## Exercise instructions
Exact transcription of the following records is needed, with every picture dropped.

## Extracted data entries
━━━━━━━━━━━━━━━━━━━━

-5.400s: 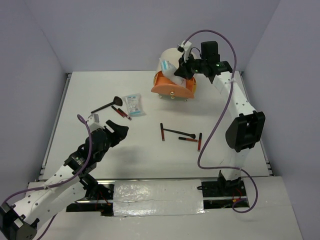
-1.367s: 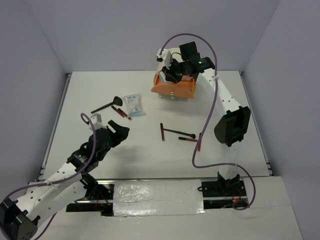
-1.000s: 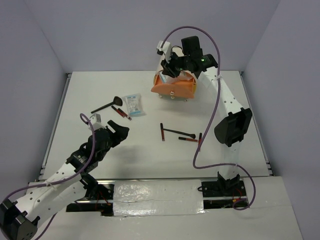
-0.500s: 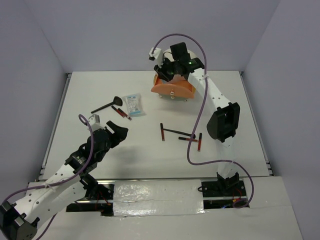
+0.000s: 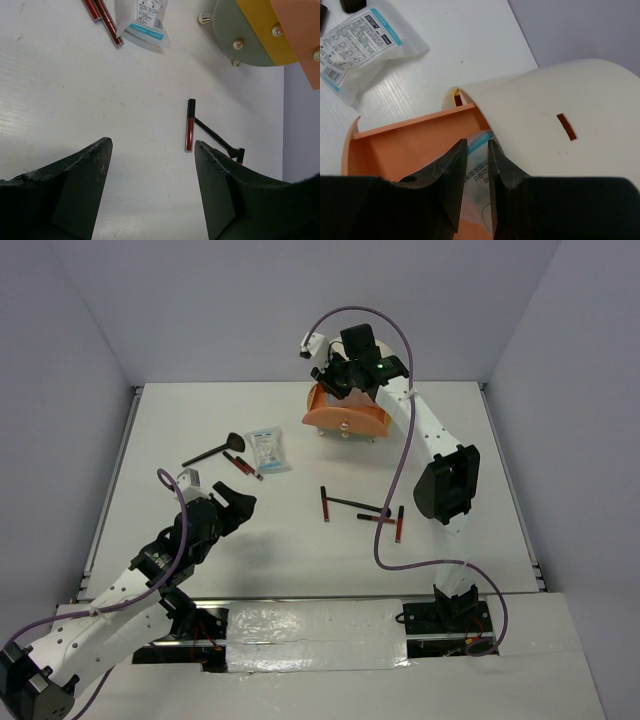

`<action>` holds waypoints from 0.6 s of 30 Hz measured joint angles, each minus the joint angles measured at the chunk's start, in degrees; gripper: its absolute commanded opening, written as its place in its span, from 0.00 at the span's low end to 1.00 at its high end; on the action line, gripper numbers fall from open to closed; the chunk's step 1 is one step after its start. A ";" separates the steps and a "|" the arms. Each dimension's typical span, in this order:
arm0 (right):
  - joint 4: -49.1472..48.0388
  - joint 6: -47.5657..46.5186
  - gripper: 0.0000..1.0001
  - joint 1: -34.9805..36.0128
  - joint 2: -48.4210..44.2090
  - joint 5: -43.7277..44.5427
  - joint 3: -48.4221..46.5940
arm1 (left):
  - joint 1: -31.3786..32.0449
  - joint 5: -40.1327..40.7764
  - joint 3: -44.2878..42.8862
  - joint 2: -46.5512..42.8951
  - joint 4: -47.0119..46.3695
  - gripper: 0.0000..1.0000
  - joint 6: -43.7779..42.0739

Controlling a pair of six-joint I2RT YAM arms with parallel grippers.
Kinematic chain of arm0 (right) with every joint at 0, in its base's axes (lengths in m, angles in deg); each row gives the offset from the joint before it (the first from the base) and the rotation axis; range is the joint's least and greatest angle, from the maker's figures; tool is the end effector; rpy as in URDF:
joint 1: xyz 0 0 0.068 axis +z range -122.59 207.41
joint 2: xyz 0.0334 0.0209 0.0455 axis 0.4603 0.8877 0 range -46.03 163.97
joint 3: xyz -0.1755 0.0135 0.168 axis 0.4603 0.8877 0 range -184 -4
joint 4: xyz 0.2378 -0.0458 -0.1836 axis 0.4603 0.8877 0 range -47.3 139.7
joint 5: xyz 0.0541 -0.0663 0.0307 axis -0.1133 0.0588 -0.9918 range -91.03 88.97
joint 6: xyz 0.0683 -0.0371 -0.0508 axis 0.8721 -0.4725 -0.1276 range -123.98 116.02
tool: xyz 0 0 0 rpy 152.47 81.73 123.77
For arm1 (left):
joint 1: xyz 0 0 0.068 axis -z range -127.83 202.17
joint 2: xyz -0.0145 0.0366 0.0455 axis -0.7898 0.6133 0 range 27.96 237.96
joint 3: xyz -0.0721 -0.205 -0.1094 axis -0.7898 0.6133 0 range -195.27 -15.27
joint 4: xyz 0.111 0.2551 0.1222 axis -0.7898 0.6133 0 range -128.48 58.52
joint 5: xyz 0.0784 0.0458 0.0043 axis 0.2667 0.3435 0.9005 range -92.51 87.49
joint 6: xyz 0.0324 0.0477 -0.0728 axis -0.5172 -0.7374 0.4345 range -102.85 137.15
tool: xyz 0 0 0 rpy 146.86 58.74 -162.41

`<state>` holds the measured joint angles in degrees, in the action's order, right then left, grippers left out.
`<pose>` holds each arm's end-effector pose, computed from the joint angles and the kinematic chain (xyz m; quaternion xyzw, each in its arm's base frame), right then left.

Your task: Organize the makeup

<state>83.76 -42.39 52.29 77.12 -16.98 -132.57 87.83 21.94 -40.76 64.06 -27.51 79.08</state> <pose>0.4948 0.2548 0.3061 -0.5162 0.7167 0.0692 0.4638 0.2371 -0.1275 0.2014 -0.2996 0.7600 -0.2981 0.4937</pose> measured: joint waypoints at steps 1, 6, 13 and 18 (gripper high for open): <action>-0.02 0.00 0.31 0.00 0.00 0.50 0.00 | 0.00 0.00 0.00 0.00 0.00 0.79 0.00; 0.00 0.07 0.38 0.00 0.00 0.90 0.00 | 0.00 -0.02 0.00 0.00 0.00 0.79 0.00; 0.20 2.05 0.47 0.00 -0.59 -4.90 0.00 | 0.00 0.00 0.00 -0.09 0.02 0.79 0.00; 0.76 2.38 0.35 -0.17 -3.67 -9.03 0.00 | 0.00 0.00 0.00 -0.39 0.07 0.79 0.00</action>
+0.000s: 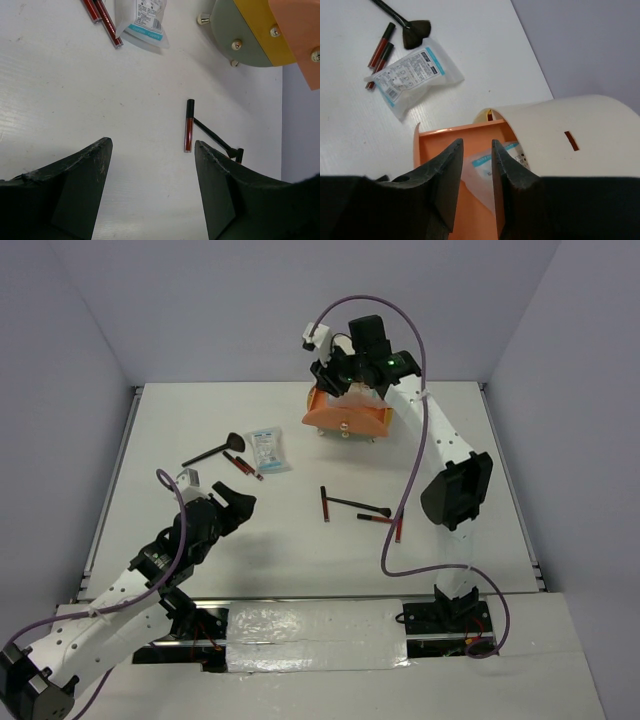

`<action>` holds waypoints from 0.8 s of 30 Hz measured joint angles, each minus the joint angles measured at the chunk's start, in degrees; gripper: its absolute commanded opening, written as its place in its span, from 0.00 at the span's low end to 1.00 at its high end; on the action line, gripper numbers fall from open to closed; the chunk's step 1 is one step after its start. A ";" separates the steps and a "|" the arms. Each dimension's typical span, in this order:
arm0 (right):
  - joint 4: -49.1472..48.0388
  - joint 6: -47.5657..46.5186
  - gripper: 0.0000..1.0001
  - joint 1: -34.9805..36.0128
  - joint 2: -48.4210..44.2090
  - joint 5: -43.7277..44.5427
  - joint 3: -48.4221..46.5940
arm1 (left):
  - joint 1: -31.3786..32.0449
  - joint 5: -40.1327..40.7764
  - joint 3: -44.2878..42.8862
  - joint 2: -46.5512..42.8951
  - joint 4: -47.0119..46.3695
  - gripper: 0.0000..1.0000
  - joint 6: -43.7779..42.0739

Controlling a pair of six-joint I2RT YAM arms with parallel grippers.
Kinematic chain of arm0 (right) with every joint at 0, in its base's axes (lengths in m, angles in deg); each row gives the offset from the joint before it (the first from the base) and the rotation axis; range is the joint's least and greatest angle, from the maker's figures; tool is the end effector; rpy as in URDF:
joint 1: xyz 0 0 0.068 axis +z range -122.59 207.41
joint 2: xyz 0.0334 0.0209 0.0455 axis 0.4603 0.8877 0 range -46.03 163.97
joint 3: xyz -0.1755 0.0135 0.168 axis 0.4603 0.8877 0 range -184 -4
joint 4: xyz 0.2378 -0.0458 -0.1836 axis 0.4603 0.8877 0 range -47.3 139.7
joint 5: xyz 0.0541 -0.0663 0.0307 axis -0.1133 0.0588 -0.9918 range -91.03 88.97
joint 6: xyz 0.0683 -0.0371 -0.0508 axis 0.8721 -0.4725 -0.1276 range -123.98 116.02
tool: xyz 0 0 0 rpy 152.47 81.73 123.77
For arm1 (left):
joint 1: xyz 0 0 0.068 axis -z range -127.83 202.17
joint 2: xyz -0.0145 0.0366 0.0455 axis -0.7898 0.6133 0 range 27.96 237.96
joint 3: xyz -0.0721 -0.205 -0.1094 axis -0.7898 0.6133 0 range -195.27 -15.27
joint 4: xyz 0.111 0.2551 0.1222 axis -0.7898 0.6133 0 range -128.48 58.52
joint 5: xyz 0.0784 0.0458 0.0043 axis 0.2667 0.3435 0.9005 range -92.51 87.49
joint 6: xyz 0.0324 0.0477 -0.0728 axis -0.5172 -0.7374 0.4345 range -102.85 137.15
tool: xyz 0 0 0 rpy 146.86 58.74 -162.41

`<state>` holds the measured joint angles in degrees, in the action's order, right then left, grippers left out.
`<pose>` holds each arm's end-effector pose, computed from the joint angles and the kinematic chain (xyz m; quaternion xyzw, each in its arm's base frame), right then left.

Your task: Organize the makeup

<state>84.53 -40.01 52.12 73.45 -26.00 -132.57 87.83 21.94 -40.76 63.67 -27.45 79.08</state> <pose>0.4736 0.2568 0.3407 -0.5226 0.6870 0.1427 0.4843 0.2366 -0.1271 0.2030 -0.2998 0.7583 -0.3001 0.4950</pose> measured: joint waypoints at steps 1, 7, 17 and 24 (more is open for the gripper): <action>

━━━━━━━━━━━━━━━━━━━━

## Response
-5.400s: 
-1.367s: 
-1.000s: 
-0.500s: 
+0.000s: 

`<action>` holds waypoints from 0.6 s of 30 Hz measured joint angles, each minus the joint angles measured at the chunk's start, in degrees; gripper: its absolute commanded opening, written as its place in its span, from 0.00 at the span's low end to 1.00 at its high end; on the action line, gripper numbers fall from open to closed; the chunk's step 1 is one step after its start. A ";" separates the steps and a "|" the arms. Each dimension's typical span, in this order:
arm0 (right):
  - joint 4: -49.1472..48.0388
  - joint 6: -47.5657..46.5186
  - gripper: 0.0000..1.0001
  - joint 1: -34.9805..36.0128
  - joint 2: -48.4210..44.2090
  - joint 5: -43.7277..44.5427
  - joint 3: -48.4221..46.5940
arm1 (left):
  - joint 1: -31.3786..32.0449
  - joint 5: -40.1327..40.7764
  - joint 3: -44.2878..42.8862
  - joint 2: -46.5512..42.8951
  - joint 4: -47.0119..46.3695
  - gripper: 0.0000..1.0000
  - joint 6: -43.7779..42.0739

Controlling a pair of six-joint I2RT YAM arms with parallel grippers.
Kinematic chain of arm0 (right) with every joint at 0, in its base's axes (lengths in m, angles in deg); each row gives the offset from the joint before it (the first from the base) and the rotation axis; range is the joint's least and greatest angle, from the maker's figures; tool is the end effector; rpy as in URDF:
joint 1: xyz 0 0 0.068 axis +z range -122.59 207.41
joint 2: xyz 0.0334 0.0209 0.0455 axis 0.4603 0.8877 0 range -46.03 163.97
joint 3: xyz -0.1755 0.0135 0.168 axis 0.4603 0.8877 0 range -184 -4
joint 4: xyz 0.2378 -0.0458 -0.1836 axis 0.4603 0.8877 0 range -47.3 139.7
joint 5: xyz 0.0541 -0.0663 0.0307 axis -0.1133 0.0588 -0.9918 range -91.03 88.97
joint 6: xyz 0.0683 -0.0371 -0.0508 axis 0.8721 -0.4725 -0.1276 range -123.98 116.02
tool: xyz 0 0 0 rpy 152.47 81.73 123.77
For arm1 (left):
joint 1: xyz 0 0 0.068 axis -z range -127.83 202.17
joint 2: xyz -0.0145 0.0366 0.0455 axis -0.7898 0.6133 0 range 27.96 237.96
joint 3: xyz -0.0721 -0.205 -0.1094 axis -0.7898 0.6133 0 range -195.27 -15.27
joint 4: xyz 0.111 0.2551 0.1222 axis -0.7898 0.6133 0 range -128.48 58.52
joint 5: xyz 0.0784 0.0458 0.0043 axis 0.2667 0.3435 0.9005 range -92.51 87.49
joint 6: xyz 0.0324 0.0477 -0.0728 axis -0.5172 -0.7374 0.4345 range -102.85 137.15
tool: xyz 0 0 0 rpy 146.86 58.74 -162.41

`<state>` holds the measured joint angles in degrees, in the action's order, right then left, grippers left out.
`<pose>` holds each arm's end-effector pose, computed from the joint angles and the kinematic chain (xyz m; quaternion xyzw, each in its arm's base frame), right then left.

Your task: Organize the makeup

<state>83.76 -42.39 52.29 77.12 -16.98 -132.57 87.83 21.94 -40.76 64.06 -27.51 79.08</state> <pose>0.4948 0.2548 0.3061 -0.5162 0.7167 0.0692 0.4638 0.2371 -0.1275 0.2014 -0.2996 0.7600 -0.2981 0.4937</pose> measured: joint waypoints at steps 1, 6, 13 and 18 (gripper high for open): <action>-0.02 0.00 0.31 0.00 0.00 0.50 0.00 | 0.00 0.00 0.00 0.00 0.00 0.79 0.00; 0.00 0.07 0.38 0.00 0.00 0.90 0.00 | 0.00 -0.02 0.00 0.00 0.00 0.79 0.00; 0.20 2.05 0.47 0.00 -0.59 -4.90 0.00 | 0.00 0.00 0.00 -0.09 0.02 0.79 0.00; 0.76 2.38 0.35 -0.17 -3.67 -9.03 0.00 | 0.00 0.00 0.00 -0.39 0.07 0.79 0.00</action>
+0.000s: 

`<action>` holds waypoints from 0.8 s of 30 Hz measured joint angles, each minus the joint angles measured at the chunk's start, in degrees; gripper: its absolute commanded opening, written as its place in its span, from 0.00 at the span's low end to 1.00 at its high end; on the action line, gripper numbers fall from open to closed; the chunk's step 1 is one step after its start. A ";" separates the steps and a "|" the arms. Each dimension's typical span, in this order:
arm0 (right):
  - joint 4: -49.1472..48.0388
  - joint 6: -47.5657..46.5186
  - gripper: 0.0000..1.0001
  - joint 1: -34.9805..36.0128
  - joint 2: -48.4210..44.2090
  - joint 5: -43.7277..44.5427
  - joint 3: -48.4221..46.5940
arm1 (left):
  - joint 1: -31.3786..32.0449
  - joint 5: -40.1327..40.7764
  - joint 3: -44.2878..42.8862
  - joint 2: -46.5512..42.8951
  - joint 4: -47.0119..46.3695
  - gripper: 0.0000..1.0000
  - joint 6: -43.7779..42.0739

Controlling a pair of six-joint I2RT YAM arms with parallel grippers.
Kinematic chain of arm0 (right) with every joint at 0, in its base's axes (lengths in m, angles in deg); each row gives the offset from the joint before it (the first from the base) and the rotation axis; range is the joint's least and greatest angle, from the maker's figures; tool is the end effector; rpy as in URDF:
joint 1: xyz 0 0 0.068 axis +z range -122.59 207.41
joint 2: xyz 0.0334 0.0209 0.0455 axis 0.4603 0.8877 0 range -46.03 163.97
joint 3: xyz -0.1755 0.0135 0.168 axis 0.4603 0.8877 0 range -184 -4
joint 4: xyz 0.2378 -0.0458 -0.1836 axis 0.4603 0.8877 0 range -47.3 139.7
joint 5: xyz 0.0541 -0.0663 0.0307 axis -0.1133 0.0588 -0.9918 range -91.03 88.97
joint 6: xyz 0.0683 -0.0371 -0.0508 axis 0.8721 -0.4725 -0.1276 range -123.98 116.02
tool: xyz 0 0 0 rpy 152.47 81.73 123.77
For arm1 (left):
joint 1: xyz 0 0 0.068 axis -z range -127.83 202.17
joint 2: xyz -0.0145 0.0366 0.0455 axis -0.7898 0.6133 0 range 27.96 237.96
joint 3: xyz -0.0721 -0.205 -0.1094 axis -0.7898 0.6133 0 range -195.27 -15.27
joint 4: xyz 0.111 0.2551 0.1222 axis -0.7898 0.6133 0 range -128.48 58.52
joint 5: xyz 0.0784 0.0458 0.0043 axis 0.2667 0.3435 0.9005 range -92.51 87.49
joint 6: xyz 0.0324 0.0477 -0.0728 axis -0.5172 -0.7374 0.4345 range -102.85 137.15
tool: xyz 0 0 0 rpy 146.86 58.74 -162.41

`<state>` holds the measured joint angles in degrees, in the action's order, right then left, grippers left out.
`<pose>` holds each arm's end-effector pose, computed from the joint angles and the kinematic chain (xyz m; quaternion xyzw, each in its arm's base frame), right then left.

Your task: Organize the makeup

<state>84.53 -40.01 52.12 73.45 -26.00 -132.57 87.83 21.94 -40.76 63.67 -27.45 79.08</state> <pose>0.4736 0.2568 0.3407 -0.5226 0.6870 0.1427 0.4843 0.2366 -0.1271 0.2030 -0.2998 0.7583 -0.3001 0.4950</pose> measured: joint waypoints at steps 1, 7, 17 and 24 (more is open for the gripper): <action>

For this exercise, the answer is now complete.